Esses rumores são habituais em momentos de crise. Mas como ninguém pode comprovar e atestar fica muito difícil de saber. Porque o próprio rumor pode provocar uma corrida (aos bancos). Então, seja como for, o fato de ter sido feito a fusão, ainda mais com o Itaú, um banco reconhecidamente sólido e com excelente reputação, traz uma garantia de que o sistema pelo menos não está vulnerável. Porque o próprio rumor acaba provocando aquilo que ele prevê. É difícil dizer como foi feito, se com ajuda do governo ou não. Eles alegam que foi uma decisão espontânea. No comunicado conjunto, os dois bancos alegam que há 15 meses eles vinham tratando disso.

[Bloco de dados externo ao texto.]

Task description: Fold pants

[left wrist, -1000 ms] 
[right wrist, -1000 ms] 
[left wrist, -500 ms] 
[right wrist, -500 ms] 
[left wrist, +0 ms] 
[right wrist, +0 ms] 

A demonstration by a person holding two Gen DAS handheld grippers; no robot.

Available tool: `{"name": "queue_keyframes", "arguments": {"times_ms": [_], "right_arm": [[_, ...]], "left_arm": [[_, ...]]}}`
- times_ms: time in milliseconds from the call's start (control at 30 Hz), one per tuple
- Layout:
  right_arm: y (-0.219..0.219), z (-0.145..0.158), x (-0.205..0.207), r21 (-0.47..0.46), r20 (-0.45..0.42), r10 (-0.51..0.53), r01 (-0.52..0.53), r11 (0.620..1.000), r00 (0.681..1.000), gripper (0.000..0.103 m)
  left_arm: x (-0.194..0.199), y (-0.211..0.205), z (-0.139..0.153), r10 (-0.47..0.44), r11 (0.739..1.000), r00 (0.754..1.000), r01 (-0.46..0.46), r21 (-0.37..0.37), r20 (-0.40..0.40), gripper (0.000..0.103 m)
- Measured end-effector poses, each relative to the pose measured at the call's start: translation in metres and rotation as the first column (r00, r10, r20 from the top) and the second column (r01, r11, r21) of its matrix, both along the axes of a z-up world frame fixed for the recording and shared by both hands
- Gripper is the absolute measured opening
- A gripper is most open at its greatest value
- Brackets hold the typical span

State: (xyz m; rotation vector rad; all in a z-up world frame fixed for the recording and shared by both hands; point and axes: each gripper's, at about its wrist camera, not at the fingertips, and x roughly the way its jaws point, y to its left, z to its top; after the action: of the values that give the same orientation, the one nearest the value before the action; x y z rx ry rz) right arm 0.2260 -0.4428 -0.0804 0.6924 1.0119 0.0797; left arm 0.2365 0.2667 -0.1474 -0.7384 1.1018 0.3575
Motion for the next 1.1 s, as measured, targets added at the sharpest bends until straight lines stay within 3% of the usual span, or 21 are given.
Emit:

A união entre Unibanco e Itaú ganhou uma definição caricata da mais tradicional publicação sobre finanças em todo o mundo. "É como a feijoada brasileira: com ingredientes baratos, é possível fazer um prato saboroso", diz a nota, publicada com algum destaque no site britânico Financial Times.

A fusão foi regada com saudosismo, champanhe e música nupcial. Quanto ao bolo não poderia ter sido melhor a escolha para celebrar o grande casamento. Tanta festa, no entanto, não se traduz em alegria em relação aos correntistas que pagam taxas abusivas para simplesmente manter uma conta aberta. Não bastasse isso, eles vão ter que enfrentar mais filas, péssimo atendimento, altas taxas e falta de concorrência.

Além disso, as empresas que eram clientes de ambos os bancos também serão impactadas negativamente, pois, seus limites de crédito ao serem consolidados no novo banco serão reduzidos.

O Ministro da Fazenda, Guido Mantega, festejou a fusão, segundo ele “ela é importante, pois solidifica os dois bancos. É normal que em um momento de turbulência, de problemas internacionais do setor financeiro, você tenha um movimento de fusões. “São dois bancos tradicionais, dois bancos sólidos, que têm uma atuação importante para a atividade econômica.”

Muitos economistas famosos, analistas de empresas, jornalistas responsáveis pela cobertura das áreas econômicas e de negócios, reguladores, empresários, políticos, em suma todos os formadores de opinião são unânimes ao apoiar a fusão Itaú-Unibanco. A razão dessa unanimidade é muito simples. Ela atende pelo nome de economia de escala. Através do processo de consolidação gera-se e usufrui-se de uma maior procura dos bens e serviços, que geram reduções de custos (economias de escala e curva de experiência). Tudo isso devido ao milagre da produtividade industrial que resulta da redução de custos unitários de produção através do aumento da quantidade produzida.

Os apoiadores do processo de consolidação do sistema financeiro vão mais longe. Eles entendem que para ter sucesso nesta conjuntura de crise financeira mundial, não é suficiente ter competência e expertise para desenvolver os produtos certos para atender as necessidades dos diferentes segmentos de clientes, para implantar as estruturas de vendas e de suporte aos clientes, para avaliar o a saúde financeira da empresa e de seus clientes e para monitorar o risco associado ao negócio. No mercado financeiro é preciso ter bala. Melhor, para estes apoiadores de fusões, no mercado bancário e financeiro é necessário ter tamanho grande, pois, tamanho é documento.

Apesar de o novo gigante ter musculatura para se transformar num financiador mundial para empresas brasileiras. Em nossa opinião, entretanto, os clientes sejam eles indivíduos ou empresas, neste caso como na maioria dos casos conhecidos no mundo dos negócios não se beneficiarão com esses processos de consolidação econômica.

É bom não esquecer que, no Brasil, os tomadores de empréstimos pagam e vão continuar pagando, as mais altas taxas de juros do mundo civilizado. Por exemplo, os chamados empréstimos pessoais chegam a registrar taxas de juros anuais de mais de duzentos por cento. Taxas dessa magnitude não são ratificadoras de um sistema financeiro eficiente. A razão disso é que com a concentração econômica há a redução da concorrência.